Ces compétences doivent être complétées par une capacité à lire les signaux faibles du marché fournisseurs, à comprendre les dynamiques géopolitiques et à intégrer les exigences ESG dans la stratégie d’achats. La maîtrise des outils d’analyse de données et des solutions digitales de sourcing stratégique renforce encore cette capacité à évaluer les options make, buy ou buy and make. La fonction achats se positionne alors comme un partenaire stratégique de la direction générale, et non comme un simple centre de coûts.

Enfin, la posture compte autant que les outils : piloter une make or buy stratégie achats, c’est accepter de prendre des positions tranchées, d’assumer des arbitrages et de défendre une vision de long terme. Le Procurement Operations Manager qui réussit sur ce terrain est celui qui sait articuler la stratégie d’entreprise, la réalité industrielle et la voix des fournisseurs. C’est à cette condition que la décision make or buy devient un véritable levier de création de valeur durable pour l’entreprise.

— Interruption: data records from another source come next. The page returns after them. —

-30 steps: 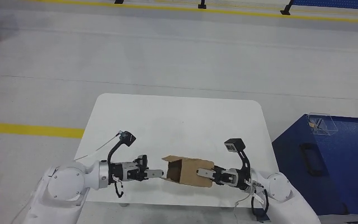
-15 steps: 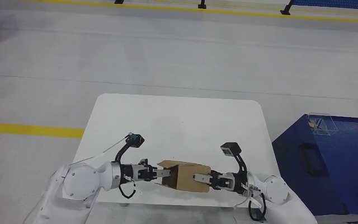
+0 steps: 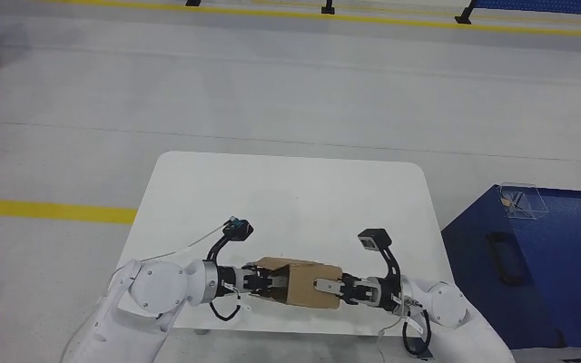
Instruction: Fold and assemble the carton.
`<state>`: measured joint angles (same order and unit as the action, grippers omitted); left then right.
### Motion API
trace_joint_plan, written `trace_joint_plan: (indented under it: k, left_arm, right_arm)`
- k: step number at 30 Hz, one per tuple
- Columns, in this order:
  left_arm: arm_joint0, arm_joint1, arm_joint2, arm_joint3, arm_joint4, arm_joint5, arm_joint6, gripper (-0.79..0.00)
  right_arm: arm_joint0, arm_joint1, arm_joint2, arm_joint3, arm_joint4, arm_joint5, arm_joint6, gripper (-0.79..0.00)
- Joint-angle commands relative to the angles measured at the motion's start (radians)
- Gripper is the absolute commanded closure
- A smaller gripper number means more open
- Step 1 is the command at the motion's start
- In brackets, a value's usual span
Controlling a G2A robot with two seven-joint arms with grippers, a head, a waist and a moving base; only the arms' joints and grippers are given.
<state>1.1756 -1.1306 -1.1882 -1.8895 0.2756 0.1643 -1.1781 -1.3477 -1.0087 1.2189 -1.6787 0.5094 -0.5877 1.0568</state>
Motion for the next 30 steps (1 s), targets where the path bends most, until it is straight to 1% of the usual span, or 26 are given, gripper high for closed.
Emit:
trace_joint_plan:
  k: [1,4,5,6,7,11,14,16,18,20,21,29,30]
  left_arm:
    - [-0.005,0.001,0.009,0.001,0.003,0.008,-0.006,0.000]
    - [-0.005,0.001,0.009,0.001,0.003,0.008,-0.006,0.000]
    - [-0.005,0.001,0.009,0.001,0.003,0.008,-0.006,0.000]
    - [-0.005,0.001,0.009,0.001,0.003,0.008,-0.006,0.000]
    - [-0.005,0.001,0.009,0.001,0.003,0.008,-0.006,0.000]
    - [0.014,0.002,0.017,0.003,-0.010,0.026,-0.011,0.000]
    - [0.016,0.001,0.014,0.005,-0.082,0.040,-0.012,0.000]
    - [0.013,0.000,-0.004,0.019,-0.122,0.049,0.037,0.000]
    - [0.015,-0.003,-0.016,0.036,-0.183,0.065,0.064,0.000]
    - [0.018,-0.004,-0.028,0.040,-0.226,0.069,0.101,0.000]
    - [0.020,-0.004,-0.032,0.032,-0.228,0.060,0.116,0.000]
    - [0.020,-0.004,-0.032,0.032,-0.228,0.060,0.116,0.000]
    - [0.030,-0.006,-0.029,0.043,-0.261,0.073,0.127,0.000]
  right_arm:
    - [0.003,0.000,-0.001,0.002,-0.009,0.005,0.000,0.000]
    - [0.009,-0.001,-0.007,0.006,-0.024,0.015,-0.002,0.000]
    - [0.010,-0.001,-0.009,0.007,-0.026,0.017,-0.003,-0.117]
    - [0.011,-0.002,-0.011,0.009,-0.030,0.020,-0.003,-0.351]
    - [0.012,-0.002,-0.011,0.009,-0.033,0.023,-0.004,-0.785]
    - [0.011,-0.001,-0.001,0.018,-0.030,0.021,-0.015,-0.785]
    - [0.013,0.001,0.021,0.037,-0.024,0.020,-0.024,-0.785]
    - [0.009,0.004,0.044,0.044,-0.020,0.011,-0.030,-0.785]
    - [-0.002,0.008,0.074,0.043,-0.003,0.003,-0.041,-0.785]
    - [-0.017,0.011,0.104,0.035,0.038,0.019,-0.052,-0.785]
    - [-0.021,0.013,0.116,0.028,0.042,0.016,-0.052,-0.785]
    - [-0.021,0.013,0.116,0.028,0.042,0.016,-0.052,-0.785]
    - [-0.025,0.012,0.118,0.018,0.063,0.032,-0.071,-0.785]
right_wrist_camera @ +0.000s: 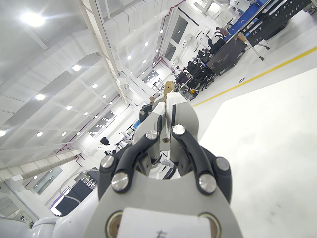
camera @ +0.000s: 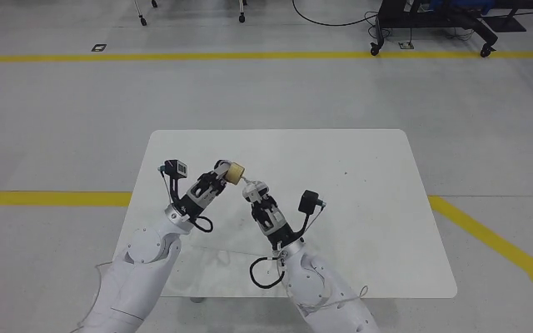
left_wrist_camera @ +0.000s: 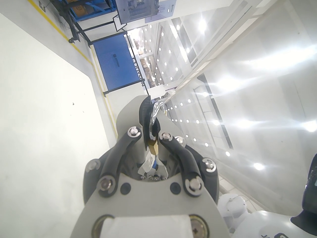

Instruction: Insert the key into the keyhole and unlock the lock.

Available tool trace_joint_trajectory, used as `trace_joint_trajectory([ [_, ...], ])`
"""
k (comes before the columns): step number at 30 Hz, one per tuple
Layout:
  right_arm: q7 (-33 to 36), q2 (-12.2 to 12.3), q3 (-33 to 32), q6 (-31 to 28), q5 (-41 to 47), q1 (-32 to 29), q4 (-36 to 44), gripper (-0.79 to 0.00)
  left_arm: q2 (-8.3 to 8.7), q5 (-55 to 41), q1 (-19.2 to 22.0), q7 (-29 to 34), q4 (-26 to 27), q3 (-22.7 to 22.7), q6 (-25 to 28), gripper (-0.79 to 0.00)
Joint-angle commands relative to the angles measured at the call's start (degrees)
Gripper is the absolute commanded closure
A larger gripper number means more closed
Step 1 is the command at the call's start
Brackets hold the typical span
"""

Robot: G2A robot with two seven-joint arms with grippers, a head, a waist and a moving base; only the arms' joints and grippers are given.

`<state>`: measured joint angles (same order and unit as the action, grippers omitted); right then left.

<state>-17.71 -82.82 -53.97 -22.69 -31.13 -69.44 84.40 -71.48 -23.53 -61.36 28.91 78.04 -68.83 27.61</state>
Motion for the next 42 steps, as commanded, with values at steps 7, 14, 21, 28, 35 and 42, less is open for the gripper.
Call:
trace_joint_trajectory([
  [7, 0.7, -0.4, -0.2, 0.9, -0.4, -0.1, -0.2, 0.0, -0.1, 4.3, -0.9, -2.2, 1.2, -0.1, 0.7, 0.0],
  [14, 1.6, -0.5, -0.9, -0.1, -0.2, -0.7, 0.0, 0.0, 0.05, 7.9, -0.9, -1.6, 1.3, -0.7, 0.9, 0.0],
  [21, 9.0, 0.1, -3.6, -0.1, 3.3, -1.8, 1.2, 0.0, 0.92, 7.3, -1.1, 3.3, 1.1, -4.1, -0.1, 0.0],
  [28, 9.7, 0.2, -3.8, 0.1, 3.5, -1.9, 1.4, 0.0, 1.01, 4.4, -1.4, 5.2, 1.2, -4.6, -1.4, 0.0],
  [35, 13.6, 0.7, -6.0, -1.0, 7.1, -3.3, 2.6, 0.0, 1.28, 8.3, -1.8, 5.5, 1.9, -4.7, -3.8, 0.0],
  [42, 32.2, 2.8, -12.9, 1.7, 15.9, -6.7, 7.0, 0.0, 2.32, 8.4, 0.6, 16.2, -1.9, -6.5, -7.6, 0.0],
])
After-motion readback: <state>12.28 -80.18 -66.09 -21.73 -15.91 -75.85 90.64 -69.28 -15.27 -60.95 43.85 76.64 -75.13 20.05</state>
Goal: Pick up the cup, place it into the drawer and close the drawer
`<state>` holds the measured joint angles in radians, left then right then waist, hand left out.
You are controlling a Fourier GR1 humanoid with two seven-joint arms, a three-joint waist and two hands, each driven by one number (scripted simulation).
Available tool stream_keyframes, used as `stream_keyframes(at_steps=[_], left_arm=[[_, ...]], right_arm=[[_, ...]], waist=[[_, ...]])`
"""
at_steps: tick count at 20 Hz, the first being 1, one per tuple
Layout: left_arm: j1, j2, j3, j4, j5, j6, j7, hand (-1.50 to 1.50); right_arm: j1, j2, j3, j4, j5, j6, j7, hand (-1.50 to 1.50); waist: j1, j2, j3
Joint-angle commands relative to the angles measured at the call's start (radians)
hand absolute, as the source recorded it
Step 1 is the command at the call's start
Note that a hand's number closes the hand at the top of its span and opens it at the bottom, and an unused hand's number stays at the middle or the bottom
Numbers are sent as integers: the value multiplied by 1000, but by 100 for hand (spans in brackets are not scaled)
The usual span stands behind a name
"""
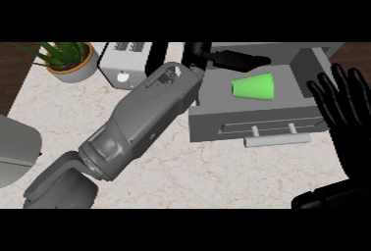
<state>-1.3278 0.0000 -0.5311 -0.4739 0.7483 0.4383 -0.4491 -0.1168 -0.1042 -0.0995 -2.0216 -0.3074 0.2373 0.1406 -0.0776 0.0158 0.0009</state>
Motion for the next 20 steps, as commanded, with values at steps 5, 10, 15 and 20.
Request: stream_keyframes(at_steps=[5, 10, 15, 20], left_arm=[[50, 32, 94, -74, 42, -52, 7, -150], [178, 126, 105, -236, 60, -69, 38, -150], [346, 241, 113, -479, 65, -3, 100, -150], [570, 368, 139, -659, 84, -69, 117, -150]], right_arm=[[-11, -67, -23, -76, -60, 18, 106, 150], [40, -154, 2, -124, 67, 104, 72, 150], [94, -154, 31, -117, 160, 117, 52, 150], [107, -182, 57, -118, 244, 142, 48, 150]], waist=[[70, -18, -1], [101, -30, -2], [122, -35, -2], [110, -28, -2]])
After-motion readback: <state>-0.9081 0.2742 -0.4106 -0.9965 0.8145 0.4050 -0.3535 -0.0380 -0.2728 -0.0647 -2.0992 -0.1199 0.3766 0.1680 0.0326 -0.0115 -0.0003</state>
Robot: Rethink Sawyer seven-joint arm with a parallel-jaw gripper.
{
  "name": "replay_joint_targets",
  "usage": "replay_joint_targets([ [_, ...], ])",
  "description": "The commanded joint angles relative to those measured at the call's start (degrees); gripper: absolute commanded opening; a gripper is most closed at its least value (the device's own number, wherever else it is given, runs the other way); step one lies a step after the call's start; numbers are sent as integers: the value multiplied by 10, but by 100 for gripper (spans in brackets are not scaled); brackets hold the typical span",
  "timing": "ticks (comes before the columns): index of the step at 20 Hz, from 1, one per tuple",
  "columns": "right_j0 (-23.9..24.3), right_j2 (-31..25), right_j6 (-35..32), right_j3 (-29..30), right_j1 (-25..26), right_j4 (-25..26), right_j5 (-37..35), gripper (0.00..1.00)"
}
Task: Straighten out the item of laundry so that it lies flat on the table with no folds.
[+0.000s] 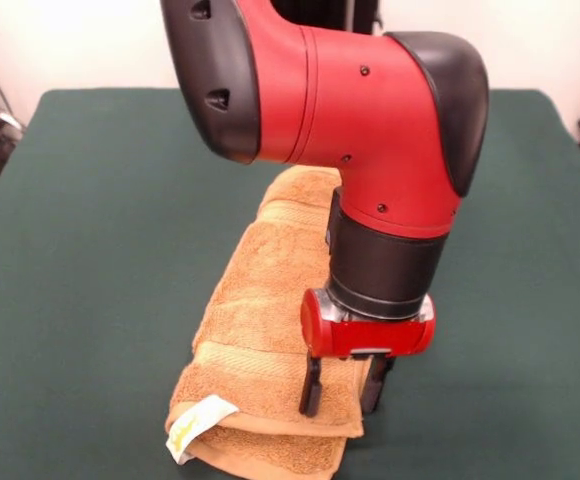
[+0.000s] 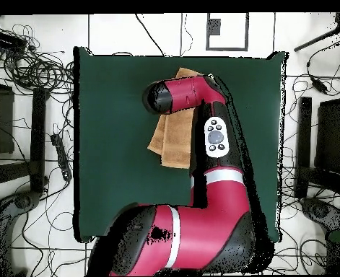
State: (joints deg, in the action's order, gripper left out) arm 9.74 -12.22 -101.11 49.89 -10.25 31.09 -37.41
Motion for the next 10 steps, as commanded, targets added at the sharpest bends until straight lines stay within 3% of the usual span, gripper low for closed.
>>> replay_joint_targets([
  [1,-29,-35,-83,16,67,-33,22,100],
  [10,-33,-6,-102,41,71,-19,110,100],
])
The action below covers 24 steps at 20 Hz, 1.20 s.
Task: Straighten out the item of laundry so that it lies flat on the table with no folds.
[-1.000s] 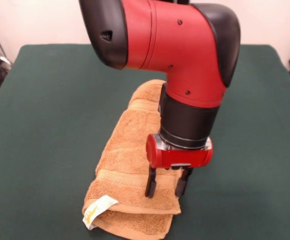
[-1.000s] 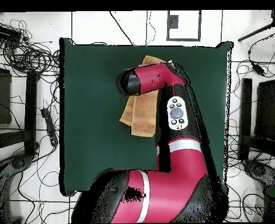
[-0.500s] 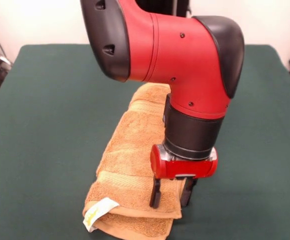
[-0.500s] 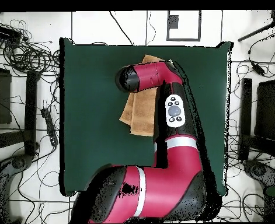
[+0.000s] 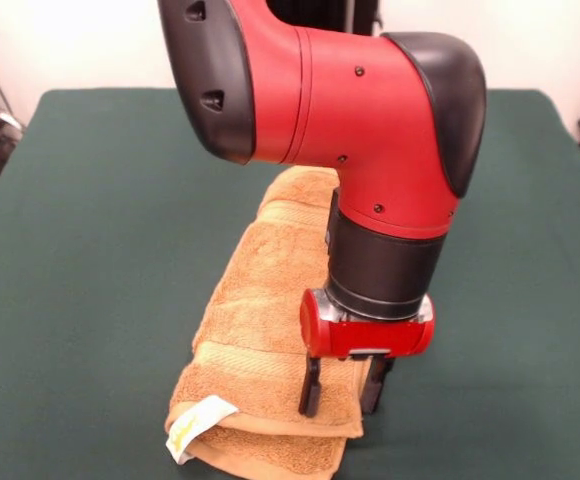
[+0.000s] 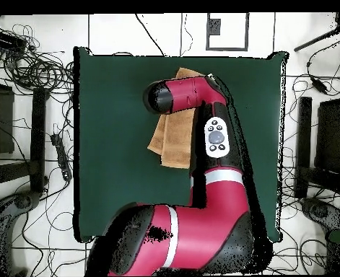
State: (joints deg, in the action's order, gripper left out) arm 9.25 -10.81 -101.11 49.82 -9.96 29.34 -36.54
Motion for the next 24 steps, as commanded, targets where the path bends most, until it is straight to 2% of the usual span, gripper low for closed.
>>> replay_joint_targets([
  [1,-26,-18,-108,52,66,0,120,100],
  [3,-24,-13,-122,67,66,3,162,100],
  [10,-18,-10,-135,75,76,-11,205,100],
  [14,-15,-14,-113,71,78,-21,186,100],
  [24,-27,2,-115,59,80,-21,177,100],
])
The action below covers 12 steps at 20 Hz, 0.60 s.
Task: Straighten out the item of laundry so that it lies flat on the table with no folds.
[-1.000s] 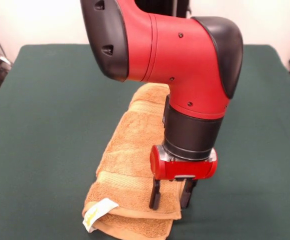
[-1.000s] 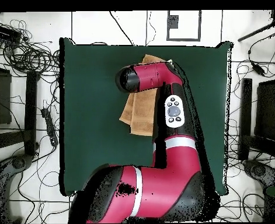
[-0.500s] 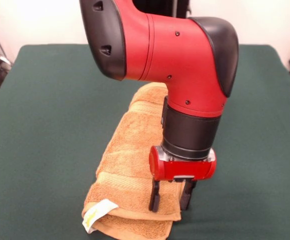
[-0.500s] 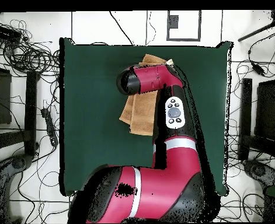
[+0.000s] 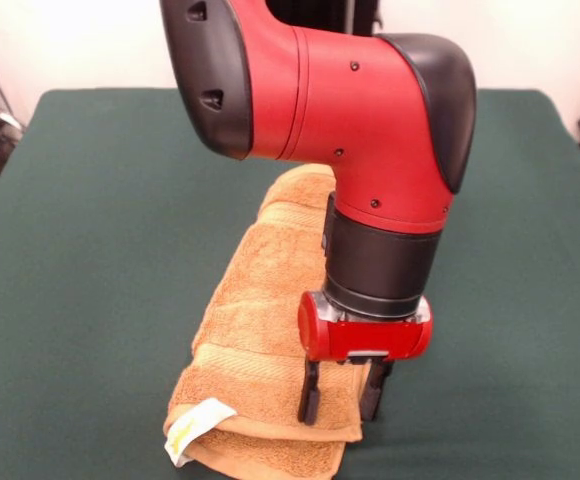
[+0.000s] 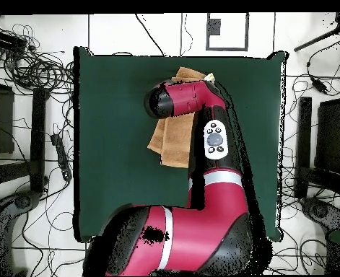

Chiffres clés et repères pour la make or buy stratégie achats

  • Selon plusieurs études de cabinets de conseil internationaux, plus de 40 % des entreprises industrielles européennes ont engagé ou envisagent des projets de relocalisation partielle de leurs approvisionnements, ce qui renforce l’importance des décisions make or buy dans la stratégie d’achats.
  • Les défaillances d’entreprises dans le monde ont connu une hausse significative ces dernières années, avec une augmentation à deux chiffres par rapport à la période pré crise, ce qui impose une gestion des risques fournisseurs beaucoup plus structurée dans chaque matrice de décision.
  • Dans de nombreux secteurs d’activité, entre 70 % et 80 % du coût d’un produit fini provient des achats externes, ce qui signifie que les arbitrages entre make, buy et buy and make ont un impact direct sur la marge opérationnelle et la compétitivité prix.
  • Les exigences ESG et les réglementations sur le reporting extra financier poussent les entreprises à mieux cartographier leurs chaînes d’approvisionnement, ce qui rend les décisions d’internaliser ou d’externaliser encore plus visibles pour les investisseurs et les parties prenantes.
  • Les solutions digitales de sourcing stratégique et d’analytique achats permettent désormais de simuler plusieurs scénarios make or buy en quelques jours, là où ces analyses prenaient plusieurs semaines, ce qui accélère la capacité de la direction générale à arbitrer.

Sources : rapports publics de cabinets de conseil internationaux, études sectorielles d’acteurs du sourcing stratégique, analyses de place sur la résilience des chaînes d’approvisionnement.